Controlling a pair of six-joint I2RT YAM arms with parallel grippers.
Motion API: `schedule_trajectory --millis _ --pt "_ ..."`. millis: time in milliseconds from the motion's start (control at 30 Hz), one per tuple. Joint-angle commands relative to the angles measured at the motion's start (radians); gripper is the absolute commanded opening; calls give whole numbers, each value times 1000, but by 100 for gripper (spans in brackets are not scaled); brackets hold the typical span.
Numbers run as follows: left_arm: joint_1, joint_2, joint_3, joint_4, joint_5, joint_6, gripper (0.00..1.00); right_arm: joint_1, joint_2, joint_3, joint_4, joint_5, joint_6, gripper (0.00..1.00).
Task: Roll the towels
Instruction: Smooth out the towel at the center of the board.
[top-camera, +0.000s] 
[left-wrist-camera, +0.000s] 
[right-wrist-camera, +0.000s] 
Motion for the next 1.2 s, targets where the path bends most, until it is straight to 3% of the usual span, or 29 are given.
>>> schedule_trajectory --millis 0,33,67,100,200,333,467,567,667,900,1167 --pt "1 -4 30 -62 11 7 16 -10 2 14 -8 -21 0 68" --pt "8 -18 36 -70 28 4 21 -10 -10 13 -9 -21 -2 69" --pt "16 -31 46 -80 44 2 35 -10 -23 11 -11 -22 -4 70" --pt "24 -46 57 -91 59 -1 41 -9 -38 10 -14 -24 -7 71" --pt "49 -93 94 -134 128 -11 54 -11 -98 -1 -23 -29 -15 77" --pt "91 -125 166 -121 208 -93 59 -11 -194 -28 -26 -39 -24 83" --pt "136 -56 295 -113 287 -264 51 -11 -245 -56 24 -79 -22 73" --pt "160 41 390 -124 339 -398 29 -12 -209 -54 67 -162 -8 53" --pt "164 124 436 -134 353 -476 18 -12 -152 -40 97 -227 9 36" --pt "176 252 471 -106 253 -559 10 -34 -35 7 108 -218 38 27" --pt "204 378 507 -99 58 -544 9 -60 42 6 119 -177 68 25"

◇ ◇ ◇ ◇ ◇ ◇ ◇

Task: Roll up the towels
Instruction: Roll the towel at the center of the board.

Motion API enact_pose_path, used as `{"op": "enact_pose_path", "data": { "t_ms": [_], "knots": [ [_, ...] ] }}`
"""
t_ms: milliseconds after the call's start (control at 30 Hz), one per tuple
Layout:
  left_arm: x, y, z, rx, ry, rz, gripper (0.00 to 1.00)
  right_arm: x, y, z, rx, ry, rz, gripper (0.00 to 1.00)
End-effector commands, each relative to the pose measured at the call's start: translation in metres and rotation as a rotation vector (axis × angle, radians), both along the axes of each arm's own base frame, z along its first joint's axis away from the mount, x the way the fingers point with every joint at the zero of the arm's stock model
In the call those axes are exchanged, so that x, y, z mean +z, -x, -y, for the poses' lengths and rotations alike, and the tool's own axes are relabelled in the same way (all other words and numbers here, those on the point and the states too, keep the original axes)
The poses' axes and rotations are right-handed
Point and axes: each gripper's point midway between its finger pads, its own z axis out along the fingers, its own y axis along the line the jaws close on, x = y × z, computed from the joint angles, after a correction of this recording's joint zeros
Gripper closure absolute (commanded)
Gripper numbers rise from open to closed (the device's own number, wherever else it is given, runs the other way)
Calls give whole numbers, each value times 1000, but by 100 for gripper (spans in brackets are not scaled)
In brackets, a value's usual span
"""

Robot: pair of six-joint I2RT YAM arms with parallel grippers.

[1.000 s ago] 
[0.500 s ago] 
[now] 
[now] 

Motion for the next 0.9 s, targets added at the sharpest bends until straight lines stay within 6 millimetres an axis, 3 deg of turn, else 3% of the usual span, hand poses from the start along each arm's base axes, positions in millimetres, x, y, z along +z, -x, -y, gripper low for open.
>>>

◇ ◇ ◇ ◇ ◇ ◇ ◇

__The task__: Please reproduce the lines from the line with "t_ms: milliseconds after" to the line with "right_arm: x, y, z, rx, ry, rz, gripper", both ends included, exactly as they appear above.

__Exercise solution__:
t_ms: milliseconds after the call's start (control at 30 Hz), one per tuple
Layout:
  left_arm: x, y, z, rx, ry, rz, gripper (0.00 to 1.00)
  right_arm: x, y, z, rx, ry, rz, gripper (0.00 to 1.00)

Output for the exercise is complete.